Try it:
Scan the records for the word "what". Copy each line that includes it.

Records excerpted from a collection
·····

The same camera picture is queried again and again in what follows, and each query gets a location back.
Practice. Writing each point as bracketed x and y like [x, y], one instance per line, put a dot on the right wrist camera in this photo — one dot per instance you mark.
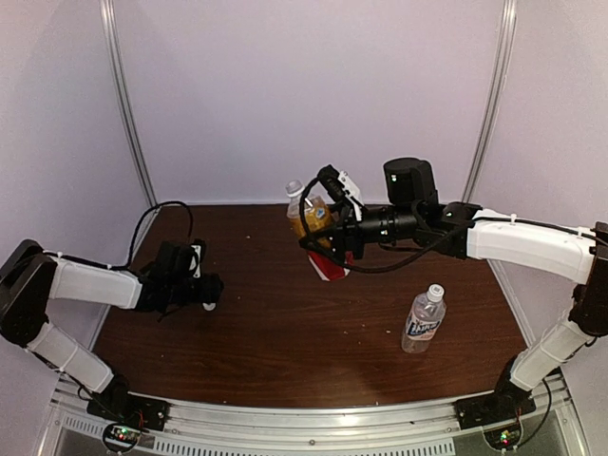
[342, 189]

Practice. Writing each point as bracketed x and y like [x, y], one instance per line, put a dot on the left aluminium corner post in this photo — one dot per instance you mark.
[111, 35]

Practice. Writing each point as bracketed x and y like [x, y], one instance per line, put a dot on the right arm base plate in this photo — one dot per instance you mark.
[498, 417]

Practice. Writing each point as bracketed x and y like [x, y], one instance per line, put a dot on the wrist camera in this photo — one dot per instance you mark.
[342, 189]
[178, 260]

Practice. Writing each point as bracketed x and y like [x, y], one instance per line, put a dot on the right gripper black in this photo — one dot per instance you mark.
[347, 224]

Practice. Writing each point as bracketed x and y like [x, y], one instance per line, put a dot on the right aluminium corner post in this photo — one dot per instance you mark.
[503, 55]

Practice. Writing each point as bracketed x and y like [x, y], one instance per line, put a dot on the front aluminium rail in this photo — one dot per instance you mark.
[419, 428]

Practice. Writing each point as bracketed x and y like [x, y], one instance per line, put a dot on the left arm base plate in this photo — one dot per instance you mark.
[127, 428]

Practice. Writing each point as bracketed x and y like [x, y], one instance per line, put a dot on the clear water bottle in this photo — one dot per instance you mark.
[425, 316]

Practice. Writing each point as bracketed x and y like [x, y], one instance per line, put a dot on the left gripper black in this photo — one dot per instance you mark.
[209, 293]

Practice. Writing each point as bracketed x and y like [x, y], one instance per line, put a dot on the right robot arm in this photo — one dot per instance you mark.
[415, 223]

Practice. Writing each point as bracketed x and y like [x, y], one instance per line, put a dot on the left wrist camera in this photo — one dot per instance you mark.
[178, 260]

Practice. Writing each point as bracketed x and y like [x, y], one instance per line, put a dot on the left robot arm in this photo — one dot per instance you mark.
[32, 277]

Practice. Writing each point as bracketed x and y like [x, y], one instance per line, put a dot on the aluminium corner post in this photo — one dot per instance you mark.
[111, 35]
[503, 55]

·····

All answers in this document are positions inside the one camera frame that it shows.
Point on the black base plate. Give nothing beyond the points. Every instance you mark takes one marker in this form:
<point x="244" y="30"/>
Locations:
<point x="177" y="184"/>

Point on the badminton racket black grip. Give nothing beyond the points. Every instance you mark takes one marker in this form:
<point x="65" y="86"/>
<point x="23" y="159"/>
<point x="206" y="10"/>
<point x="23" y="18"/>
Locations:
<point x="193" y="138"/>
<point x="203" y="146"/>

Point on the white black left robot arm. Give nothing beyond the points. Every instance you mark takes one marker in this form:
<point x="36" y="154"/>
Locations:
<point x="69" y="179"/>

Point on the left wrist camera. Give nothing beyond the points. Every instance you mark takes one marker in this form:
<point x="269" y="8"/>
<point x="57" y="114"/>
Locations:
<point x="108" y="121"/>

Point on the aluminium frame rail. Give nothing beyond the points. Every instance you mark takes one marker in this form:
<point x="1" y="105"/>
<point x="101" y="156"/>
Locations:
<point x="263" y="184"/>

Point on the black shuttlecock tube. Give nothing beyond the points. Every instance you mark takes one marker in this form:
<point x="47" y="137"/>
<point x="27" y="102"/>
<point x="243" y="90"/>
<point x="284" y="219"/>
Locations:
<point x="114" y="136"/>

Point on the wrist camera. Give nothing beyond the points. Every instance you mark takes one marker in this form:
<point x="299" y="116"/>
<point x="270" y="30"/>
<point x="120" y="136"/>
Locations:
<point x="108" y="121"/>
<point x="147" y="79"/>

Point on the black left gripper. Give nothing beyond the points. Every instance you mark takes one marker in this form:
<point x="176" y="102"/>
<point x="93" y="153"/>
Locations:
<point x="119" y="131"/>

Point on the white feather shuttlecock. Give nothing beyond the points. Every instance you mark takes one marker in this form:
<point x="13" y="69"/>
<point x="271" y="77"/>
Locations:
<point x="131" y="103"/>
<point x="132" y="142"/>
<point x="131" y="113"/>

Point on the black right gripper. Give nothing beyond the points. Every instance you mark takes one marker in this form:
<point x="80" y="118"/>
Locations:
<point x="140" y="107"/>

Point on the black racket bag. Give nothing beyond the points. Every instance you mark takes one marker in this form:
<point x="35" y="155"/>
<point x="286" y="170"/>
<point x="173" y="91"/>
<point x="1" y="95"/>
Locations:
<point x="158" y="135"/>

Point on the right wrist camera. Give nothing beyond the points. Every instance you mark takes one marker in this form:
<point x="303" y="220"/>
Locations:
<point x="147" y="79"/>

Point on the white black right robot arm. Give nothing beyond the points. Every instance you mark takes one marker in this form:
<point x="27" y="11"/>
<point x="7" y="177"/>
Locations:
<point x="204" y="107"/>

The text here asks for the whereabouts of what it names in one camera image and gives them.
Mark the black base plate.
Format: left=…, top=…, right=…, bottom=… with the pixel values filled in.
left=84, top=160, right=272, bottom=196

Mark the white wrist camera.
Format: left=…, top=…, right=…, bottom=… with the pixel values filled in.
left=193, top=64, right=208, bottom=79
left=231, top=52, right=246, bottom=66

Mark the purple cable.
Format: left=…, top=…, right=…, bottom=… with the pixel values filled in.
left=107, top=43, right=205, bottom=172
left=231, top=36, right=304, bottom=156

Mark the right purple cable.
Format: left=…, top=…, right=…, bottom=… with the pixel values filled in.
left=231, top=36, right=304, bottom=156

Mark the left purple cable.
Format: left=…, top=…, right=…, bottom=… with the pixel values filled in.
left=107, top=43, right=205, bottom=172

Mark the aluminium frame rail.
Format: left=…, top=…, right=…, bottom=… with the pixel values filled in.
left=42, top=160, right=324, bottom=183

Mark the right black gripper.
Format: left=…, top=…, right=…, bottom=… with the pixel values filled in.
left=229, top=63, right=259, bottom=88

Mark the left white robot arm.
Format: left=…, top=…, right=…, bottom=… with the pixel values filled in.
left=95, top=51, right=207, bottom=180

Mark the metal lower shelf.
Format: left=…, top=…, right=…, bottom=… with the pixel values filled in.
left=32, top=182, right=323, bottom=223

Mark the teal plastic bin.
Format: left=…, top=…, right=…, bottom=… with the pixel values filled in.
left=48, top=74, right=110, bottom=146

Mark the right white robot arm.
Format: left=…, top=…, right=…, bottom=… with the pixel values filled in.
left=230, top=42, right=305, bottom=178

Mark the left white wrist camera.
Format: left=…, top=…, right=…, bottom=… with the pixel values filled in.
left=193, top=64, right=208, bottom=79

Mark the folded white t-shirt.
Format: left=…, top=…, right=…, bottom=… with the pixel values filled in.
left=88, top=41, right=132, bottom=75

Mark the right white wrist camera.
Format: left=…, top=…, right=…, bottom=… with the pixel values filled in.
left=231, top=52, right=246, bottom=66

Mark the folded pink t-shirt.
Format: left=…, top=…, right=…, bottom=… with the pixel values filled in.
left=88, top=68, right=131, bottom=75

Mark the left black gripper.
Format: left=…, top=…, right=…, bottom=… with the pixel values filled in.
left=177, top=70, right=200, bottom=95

·····

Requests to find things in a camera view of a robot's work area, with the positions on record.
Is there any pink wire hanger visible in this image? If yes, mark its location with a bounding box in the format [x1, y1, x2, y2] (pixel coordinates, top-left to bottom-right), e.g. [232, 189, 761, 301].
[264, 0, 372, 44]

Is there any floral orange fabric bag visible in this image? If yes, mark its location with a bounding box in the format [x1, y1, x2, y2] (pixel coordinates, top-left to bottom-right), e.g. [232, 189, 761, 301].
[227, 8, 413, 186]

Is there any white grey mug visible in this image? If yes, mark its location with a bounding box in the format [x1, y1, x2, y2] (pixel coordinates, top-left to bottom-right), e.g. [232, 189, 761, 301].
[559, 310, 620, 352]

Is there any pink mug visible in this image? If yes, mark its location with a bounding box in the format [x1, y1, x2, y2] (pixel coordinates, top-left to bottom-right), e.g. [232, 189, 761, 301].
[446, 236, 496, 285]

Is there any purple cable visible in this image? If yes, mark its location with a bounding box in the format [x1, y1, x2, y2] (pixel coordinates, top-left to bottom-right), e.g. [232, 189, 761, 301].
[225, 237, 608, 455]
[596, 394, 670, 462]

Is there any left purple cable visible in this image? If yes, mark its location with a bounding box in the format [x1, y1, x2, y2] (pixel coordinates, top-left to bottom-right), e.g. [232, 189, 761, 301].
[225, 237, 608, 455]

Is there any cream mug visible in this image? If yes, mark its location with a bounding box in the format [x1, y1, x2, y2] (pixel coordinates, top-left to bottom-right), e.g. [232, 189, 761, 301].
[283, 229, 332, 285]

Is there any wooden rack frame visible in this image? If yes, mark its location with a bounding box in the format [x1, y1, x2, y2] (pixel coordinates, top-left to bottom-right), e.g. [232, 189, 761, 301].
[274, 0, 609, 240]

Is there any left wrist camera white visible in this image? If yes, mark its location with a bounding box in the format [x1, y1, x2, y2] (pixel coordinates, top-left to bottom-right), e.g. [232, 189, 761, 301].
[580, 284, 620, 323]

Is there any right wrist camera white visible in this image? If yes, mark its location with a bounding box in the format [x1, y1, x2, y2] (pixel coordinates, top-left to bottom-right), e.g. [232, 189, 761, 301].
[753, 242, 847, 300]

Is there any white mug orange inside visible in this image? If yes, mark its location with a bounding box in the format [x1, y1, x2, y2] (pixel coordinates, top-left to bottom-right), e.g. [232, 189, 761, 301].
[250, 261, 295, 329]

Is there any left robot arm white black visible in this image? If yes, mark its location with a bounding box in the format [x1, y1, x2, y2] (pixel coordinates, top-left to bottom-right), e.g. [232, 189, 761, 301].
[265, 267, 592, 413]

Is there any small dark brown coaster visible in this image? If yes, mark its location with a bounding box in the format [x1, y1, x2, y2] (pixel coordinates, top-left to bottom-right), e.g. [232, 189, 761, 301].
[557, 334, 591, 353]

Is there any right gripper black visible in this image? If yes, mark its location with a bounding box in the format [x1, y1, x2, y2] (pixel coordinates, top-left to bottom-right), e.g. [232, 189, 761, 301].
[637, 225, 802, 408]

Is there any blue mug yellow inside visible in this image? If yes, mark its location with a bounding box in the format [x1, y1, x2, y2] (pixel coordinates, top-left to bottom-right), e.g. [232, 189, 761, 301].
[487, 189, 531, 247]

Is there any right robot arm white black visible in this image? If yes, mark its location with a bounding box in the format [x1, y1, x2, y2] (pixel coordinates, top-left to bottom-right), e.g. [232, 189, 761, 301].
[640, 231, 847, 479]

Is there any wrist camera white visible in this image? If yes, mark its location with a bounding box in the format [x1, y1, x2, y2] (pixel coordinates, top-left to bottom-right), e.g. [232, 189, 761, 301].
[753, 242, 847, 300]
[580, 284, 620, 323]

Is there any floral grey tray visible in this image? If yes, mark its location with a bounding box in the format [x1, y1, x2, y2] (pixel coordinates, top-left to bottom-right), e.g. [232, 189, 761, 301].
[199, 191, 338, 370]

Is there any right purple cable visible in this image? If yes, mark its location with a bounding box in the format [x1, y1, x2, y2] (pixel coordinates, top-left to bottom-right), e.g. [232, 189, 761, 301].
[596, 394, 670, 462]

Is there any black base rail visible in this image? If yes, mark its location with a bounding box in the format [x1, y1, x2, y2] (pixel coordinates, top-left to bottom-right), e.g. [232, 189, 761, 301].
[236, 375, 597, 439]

·····

Expected output:
The same camera picture is queried again and again in what follows, and each query gets a location back.
The text here asks for the whereabouts of what it names in one camera image and gives them.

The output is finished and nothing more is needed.